Dinah si era recata a casa di Josh e aveva sbirciato qua e là; oltre a inutili foto adolescenziali e diari un po' perversi non aveva scovato nulla, a parte la furia del padre quando l'aveva trovata intenta a razzolare in camera di suo figlio. A quanto pareva non era Joanna, la mamma di Josh, a soffrirne di più.
Josh aveva cercato di inquadrare tutte le donne con vestiti rossi presenti alla festa, ma tutte non avevano altre ragioni se non quelle di giocarsi un po' di soldi avanzati. Il database non indicava niente di strano nelle loro generalità, troppo esposte signicava poco circospette.
Camila domandò se ci fosse modo di risalire ai nominativi di quella sera per confrontarli con quelli dell'asta. Christina aveva già provveduto e stava esaminando entrambe. Per ora con scarsi esiti. Camila chiese di poter controllare i video della sorveglianza in strada, quelli che avevano registrato il suo incidente. Josh non se lo fece ripetere due volte. La velocità era eccessiva persino per un sistema tanto delicato quanto quello installato da Josh: impossibile catturare anche solo un frammento del viso, anche a causa della penombra e dei finestrini oscurati.
Mentre gli altri si approntavano a proseguire i loro compiti, Camila analizzò al millimetro i video, fino ad arrivare all'incidente. Cambiò angolazione, servendosi di una telecamera meno incuravata e più centrata sulla strada principale osservò attentamente la macchina ferma, impassibile, mentre un po' di fumo, proveniente dal suo cofano senza dubbio, annebbiata lo schermo, ma non abbastanza da occultare ciò che il suo occhio vigile catturò in differita.
Zumò sull'immagine fino al massimo consentito, e strizzò gli occhi. La donna al volante si era chinata, era stato un secondo, e aveva preso il telefono. Pensò che stesse chiamando i suoi amici, ma per dirgli esattamente cosa? No. No stava telefonando a qualcun altro. Non lo capì subito e nemmeno quando formulò l'ipotesi ci credette incodizionatamente, ma tutti i tentativi successivi furono solo nebulose tesi volte a cancellare la convinzione della prima, che però nessuna depennò.

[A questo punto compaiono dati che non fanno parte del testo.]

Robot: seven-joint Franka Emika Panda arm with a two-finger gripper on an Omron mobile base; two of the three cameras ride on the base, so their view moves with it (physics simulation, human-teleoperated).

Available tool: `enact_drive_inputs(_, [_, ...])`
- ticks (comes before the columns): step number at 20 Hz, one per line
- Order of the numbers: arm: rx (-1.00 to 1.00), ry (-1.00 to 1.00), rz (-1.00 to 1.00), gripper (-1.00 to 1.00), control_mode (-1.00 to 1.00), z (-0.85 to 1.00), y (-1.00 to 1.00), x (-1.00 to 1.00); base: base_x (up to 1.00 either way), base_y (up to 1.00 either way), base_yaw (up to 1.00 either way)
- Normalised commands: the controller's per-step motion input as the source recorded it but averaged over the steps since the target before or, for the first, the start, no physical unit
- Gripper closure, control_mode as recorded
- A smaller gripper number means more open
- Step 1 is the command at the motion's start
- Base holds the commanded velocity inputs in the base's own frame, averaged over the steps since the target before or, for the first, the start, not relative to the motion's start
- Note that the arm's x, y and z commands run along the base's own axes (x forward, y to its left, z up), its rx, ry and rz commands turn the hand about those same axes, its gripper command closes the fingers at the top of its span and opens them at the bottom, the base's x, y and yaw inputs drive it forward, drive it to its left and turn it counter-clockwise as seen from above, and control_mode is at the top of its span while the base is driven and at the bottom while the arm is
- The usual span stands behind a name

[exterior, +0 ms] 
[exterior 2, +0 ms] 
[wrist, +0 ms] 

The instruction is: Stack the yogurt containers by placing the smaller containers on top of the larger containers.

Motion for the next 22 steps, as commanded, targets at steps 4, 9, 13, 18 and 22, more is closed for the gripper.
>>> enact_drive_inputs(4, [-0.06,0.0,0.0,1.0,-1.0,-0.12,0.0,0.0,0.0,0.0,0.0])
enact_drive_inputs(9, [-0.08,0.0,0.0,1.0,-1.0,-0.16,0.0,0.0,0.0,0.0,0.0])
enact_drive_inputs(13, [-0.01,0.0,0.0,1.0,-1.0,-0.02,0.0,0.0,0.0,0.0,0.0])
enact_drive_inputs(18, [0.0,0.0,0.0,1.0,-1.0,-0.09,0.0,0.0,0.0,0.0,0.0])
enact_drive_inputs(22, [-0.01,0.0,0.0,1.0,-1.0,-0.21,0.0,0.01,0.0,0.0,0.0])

Ragionarono e decisero insieme come continuare la ricerca, poi Camila rincasò qualche ora in anticipo, esausta. Sarebbe volentieri scivolata dentro al letto, ma se voleva recuperare energie doveva mangiare prima. E a lei le energie servivano più di quanto le servisse il sonno.
Era metà cena quando le squillò il telefono.
Lo smartphone trillava a qualche centimetro da lei. Lo fissò come se potesse tramandare la collera attraverso la ricezione virtuale. Posò lentamente la forchetta e ancor più lentamente raggiunse l'oggetto.
«Pronto?» Ringhiò a denti stretti, modulando la voce ma non il fremito convulsamente feroce.
«Ciao Camila. Sono contenta di sapere che stai bene.» Probabilmente per colpa del meccanismo di distorsione vocale era quasi impossibile discernere quanto stesse mentendo e quanto fosse sincera.
«Ah si? Io invece spero che la tua amica si sia fatta male. Molto male.» Sibilò respirando a malapena attraverso i denti digrignati.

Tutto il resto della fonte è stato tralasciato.